# Exercise:
Give only the number of lines in the records that contain the word "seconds".

# Data excerpts:
+++

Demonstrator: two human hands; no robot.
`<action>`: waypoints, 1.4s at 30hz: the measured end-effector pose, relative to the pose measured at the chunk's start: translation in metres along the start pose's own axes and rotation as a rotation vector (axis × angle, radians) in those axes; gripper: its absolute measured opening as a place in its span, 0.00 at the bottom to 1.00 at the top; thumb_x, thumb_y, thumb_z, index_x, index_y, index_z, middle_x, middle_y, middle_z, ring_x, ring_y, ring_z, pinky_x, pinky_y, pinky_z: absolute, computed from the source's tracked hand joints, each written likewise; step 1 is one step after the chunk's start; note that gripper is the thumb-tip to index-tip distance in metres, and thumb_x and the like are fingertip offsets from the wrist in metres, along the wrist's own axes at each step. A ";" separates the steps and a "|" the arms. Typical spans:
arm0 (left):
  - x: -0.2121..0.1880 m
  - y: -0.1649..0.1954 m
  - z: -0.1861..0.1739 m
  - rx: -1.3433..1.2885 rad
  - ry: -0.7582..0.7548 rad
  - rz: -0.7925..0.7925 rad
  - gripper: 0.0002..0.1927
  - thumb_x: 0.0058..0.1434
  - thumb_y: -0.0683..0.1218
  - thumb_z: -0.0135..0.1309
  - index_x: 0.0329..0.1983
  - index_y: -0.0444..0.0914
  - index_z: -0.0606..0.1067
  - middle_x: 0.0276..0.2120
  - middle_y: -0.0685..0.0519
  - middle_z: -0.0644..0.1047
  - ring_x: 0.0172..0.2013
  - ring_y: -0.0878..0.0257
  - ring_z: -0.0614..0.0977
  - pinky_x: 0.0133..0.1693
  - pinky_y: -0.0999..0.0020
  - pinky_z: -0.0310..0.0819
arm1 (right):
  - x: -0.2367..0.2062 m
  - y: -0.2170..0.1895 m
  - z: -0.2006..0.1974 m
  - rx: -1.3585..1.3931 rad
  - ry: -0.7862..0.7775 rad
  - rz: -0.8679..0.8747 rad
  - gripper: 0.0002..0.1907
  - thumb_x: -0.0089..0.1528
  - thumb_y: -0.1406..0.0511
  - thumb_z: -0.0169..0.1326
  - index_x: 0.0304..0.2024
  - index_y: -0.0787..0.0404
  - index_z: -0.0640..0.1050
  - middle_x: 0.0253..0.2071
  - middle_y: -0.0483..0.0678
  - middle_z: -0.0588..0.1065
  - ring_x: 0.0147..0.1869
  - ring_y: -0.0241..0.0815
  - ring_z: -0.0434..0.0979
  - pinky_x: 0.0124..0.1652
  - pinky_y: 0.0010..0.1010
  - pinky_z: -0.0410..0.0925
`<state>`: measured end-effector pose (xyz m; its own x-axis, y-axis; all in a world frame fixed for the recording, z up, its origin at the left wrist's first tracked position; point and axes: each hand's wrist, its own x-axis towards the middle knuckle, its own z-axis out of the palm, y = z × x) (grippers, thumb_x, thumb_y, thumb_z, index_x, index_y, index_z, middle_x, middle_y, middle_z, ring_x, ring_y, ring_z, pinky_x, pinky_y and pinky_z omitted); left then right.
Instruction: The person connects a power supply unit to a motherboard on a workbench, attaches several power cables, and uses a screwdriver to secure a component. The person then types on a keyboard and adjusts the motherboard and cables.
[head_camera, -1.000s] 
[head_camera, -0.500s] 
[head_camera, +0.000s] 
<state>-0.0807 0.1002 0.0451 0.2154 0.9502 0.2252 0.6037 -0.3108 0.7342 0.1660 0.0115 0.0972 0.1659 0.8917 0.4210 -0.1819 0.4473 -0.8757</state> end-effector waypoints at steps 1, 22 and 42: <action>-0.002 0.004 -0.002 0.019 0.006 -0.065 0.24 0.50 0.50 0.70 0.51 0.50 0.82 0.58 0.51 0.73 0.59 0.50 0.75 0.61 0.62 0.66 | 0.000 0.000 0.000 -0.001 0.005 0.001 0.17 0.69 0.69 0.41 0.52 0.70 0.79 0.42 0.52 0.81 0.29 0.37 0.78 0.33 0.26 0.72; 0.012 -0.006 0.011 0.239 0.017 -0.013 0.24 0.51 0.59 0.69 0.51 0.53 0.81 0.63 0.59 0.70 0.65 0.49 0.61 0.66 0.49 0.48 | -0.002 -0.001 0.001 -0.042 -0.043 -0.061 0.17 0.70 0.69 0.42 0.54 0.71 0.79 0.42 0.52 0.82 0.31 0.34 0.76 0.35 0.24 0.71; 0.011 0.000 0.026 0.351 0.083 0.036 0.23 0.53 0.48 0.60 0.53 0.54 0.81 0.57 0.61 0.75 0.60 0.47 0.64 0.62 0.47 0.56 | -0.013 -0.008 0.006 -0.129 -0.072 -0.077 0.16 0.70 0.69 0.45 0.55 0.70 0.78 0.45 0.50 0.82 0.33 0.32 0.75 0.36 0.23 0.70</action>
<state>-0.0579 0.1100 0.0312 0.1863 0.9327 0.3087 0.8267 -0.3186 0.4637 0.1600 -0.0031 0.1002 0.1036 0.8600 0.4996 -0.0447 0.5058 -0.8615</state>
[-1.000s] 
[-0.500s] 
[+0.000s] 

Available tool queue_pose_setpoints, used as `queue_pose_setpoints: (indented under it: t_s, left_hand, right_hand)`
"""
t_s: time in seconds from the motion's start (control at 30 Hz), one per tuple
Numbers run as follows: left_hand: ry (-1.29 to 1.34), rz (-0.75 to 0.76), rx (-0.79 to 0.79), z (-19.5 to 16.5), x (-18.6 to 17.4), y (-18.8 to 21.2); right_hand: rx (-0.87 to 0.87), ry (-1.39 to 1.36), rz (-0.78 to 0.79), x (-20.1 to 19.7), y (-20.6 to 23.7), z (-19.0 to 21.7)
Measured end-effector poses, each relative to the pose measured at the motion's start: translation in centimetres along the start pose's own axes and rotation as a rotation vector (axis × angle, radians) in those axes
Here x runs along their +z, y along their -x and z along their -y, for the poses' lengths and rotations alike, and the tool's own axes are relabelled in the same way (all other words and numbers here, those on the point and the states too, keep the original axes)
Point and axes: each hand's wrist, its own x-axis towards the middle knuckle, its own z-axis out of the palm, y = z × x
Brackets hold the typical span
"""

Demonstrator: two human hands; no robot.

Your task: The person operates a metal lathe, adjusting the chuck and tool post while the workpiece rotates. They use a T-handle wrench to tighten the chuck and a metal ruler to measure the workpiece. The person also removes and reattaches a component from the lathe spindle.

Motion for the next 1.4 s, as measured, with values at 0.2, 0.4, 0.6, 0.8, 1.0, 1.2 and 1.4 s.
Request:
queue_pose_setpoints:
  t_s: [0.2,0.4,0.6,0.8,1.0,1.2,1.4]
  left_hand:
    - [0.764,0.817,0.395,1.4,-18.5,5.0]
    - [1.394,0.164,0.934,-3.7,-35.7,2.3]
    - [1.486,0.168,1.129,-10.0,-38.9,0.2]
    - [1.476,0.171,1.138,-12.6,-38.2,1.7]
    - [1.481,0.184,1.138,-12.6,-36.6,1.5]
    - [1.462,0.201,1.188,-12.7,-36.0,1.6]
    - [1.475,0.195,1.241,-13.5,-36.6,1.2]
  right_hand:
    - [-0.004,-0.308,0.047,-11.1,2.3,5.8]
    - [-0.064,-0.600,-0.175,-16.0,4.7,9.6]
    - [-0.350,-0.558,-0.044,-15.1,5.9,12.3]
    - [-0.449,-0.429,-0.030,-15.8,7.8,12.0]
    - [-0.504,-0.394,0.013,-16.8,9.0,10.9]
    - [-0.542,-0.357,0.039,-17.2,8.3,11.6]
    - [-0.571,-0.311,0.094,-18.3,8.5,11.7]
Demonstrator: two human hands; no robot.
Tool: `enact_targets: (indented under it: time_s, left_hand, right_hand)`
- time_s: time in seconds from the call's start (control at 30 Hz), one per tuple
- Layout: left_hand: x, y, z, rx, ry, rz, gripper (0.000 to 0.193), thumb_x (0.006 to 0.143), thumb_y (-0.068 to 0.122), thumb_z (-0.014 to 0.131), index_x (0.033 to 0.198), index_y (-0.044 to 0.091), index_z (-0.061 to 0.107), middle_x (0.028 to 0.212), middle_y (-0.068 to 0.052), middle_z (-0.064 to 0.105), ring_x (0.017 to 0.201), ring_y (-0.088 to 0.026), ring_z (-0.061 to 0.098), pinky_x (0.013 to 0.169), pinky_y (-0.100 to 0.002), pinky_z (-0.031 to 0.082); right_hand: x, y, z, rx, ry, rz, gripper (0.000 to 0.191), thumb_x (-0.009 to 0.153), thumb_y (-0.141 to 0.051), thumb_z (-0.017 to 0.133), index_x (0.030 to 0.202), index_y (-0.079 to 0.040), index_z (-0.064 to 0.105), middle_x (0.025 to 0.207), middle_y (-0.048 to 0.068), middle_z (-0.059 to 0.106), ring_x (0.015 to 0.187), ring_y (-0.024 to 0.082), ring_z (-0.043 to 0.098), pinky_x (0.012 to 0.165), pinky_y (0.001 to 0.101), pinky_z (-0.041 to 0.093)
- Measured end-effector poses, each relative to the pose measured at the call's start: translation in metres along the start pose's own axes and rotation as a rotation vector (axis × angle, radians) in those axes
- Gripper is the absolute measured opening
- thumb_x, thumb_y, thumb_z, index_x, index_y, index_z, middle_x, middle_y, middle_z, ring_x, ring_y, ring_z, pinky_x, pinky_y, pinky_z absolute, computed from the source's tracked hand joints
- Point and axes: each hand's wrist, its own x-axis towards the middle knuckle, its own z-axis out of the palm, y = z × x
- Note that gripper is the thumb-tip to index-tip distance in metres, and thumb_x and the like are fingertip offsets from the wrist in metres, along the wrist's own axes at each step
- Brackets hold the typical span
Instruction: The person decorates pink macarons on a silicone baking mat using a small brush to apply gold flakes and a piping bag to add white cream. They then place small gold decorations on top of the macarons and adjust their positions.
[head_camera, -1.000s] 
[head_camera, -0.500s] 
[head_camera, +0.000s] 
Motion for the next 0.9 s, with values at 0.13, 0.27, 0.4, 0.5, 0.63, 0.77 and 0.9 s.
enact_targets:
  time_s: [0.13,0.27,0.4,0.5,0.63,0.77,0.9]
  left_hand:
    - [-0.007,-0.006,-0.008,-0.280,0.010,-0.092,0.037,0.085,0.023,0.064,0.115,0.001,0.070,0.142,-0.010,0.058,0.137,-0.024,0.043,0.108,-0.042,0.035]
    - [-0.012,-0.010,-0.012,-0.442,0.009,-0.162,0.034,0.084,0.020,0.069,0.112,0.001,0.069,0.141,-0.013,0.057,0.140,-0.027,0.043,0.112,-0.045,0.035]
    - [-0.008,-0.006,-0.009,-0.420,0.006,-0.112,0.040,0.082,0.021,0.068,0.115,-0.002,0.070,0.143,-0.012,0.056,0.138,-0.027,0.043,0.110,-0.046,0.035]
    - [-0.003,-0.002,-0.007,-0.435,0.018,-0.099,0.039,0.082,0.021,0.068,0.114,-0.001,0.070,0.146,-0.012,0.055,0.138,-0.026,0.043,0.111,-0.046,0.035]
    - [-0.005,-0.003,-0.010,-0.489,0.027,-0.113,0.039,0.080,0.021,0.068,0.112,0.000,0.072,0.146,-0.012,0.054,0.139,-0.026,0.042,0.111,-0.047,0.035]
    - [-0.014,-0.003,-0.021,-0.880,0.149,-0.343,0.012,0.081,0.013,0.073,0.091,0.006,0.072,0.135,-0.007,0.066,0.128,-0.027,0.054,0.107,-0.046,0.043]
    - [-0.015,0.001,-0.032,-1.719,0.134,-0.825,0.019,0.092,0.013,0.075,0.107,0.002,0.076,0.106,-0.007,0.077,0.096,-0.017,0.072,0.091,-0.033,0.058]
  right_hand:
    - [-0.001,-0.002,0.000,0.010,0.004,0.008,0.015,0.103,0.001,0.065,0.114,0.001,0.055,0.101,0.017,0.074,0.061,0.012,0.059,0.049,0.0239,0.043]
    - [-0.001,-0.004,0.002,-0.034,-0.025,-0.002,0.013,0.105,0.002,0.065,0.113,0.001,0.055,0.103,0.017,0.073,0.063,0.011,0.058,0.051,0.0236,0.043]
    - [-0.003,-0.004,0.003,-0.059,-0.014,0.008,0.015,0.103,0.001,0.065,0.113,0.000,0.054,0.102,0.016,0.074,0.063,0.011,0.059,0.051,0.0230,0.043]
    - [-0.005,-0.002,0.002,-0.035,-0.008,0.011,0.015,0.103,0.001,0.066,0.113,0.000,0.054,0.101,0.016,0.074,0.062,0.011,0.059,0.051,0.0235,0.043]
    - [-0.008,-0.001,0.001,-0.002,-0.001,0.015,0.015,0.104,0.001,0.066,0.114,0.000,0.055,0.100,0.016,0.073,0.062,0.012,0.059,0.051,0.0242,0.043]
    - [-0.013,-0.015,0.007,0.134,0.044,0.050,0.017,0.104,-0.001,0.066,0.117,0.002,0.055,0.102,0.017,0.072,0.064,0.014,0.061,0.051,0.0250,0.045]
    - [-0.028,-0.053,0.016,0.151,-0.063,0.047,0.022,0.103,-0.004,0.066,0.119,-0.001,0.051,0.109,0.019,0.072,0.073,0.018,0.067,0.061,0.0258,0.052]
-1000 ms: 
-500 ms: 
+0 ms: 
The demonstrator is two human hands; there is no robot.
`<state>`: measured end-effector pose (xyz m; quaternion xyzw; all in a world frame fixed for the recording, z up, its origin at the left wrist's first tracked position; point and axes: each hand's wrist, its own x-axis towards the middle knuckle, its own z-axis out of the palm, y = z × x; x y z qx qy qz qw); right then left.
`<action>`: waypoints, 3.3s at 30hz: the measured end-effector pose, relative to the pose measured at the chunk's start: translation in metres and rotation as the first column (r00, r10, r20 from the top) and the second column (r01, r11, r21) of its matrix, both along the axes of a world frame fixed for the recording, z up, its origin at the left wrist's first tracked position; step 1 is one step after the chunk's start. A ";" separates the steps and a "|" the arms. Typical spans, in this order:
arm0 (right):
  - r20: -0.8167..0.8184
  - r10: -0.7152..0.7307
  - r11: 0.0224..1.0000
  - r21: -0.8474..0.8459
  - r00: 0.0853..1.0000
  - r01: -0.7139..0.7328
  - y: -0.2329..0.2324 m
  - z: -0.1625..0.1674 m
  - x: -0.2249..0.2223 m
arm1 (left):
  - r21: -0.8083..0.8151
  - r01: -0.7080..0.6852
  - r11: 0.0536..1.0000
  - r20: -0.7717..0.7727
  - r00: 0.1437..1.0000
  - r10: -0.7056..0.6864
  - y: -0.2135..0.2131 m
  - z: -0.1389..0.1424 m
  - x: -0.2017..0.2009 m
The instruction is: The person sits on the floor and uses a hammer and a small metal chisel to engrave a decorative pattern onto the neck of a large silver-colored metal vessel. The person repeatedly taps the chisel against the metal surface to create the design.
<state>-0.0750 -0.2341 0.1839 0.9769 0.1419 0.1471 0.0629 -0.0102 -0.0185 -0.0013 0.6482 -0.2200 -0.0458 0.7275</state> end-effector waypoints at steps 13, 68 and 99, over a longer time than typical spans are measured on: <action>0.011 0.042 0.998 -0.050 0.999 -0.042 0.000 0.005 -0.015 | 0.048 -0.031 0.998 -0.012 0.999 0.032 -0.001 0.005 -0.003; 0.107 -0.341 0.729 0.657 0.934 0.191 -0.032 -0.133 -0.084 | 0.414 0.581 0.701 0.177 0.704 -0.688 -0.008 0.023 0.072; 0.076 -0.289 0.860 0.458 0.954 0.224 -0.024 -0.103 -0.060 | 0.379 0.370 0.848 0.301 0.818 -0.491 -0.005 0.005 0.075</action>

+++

# Solution for this task:
2